Benim şimdiye kadar pandomim sayesinde yaşamayı sürdürdüğüm bu 'insan' dünyasında, gerçek olduğunu düşündüğün tek şey bu.
Sadece her şey geçip gidiyor.
Ölmek istiyorum, daha fazla ölmek istiyorum. Artık geri dönüşüm yok. Ne yapsam da, nasıl yapsam da sonu olmuyor. Utançlarıma utanç katıyorum. Bisikletle yeşilliklerle kaplı şelaleye gitmek gibi şeyler, benim isteyebileceğim şeyler değil. Yalnızca, kirli saçlarıma utanç dolu sefil suçlar ekleniyor. Sıkıntılarım büyüyüp şiddetleniyor.
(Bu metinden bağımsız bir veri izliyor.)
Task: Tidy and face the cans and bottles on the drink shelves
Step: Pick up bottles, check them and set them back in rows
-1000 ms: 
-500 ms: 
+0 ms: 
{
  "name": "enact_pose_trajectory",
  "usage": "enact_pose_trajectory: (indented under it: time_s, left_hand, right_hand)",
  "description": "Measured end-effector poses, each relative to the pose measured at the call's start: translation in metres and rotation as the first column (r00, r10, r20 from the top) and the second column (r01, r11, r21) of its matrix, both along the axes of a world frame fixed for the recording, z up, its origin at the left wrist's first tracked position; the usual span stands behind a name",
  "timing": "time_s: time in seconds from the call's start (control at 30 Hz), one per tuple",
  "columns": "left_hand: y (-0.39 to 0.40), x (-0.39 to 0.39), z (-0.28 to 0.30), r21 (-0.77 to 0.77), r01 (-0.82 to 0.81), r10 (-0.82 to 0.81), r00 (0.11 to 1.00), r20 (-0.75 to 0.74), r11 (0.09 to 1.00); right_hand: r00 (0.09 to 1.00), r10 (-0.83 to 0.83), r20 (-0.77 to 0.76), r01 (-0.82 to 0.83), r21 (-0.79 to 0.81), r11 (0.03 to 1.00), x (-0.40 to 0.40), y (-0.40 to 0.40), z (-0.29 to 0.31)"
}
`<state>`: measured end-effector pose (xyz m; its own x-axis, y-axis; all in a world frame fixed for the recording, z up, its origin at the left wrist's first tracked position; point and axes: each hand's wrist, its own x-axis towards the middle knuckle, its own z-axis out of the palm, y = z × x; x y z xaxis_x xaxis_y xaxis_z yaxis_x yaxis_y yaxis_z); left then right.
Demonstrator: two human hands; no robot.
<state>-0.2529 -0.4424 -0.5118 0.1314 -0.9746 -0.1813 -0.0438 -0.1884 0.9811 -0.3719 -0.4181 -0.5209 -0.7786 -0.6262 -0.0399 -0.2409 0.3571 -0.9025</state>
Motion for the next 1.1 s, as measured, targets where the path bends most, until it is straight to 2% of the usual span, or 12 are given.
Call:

Ölmek istiyorum,ölmeliyim. Yaşamam bir tür suç.
Evlenip, bahar geldiğinde birlikte bisikletle yeşillikler içindeki şelaleyi görmeye gidelim. İşte böyle, oracıkta kararımı verdim, yani 'her şeyinle çabalayarak ' o çiçeği çalmakta hiç tereddüt etmedim.
Sonunda evlendik. Bu sayede yaşadığım sevinç kesinlikle büyük değildi, ama peşi sıra gelen üzüntü, dehşet sözcüğünü yetersiz bırakacak ölçüde, tahminlerimi ezip geçecek kadar büyüktü.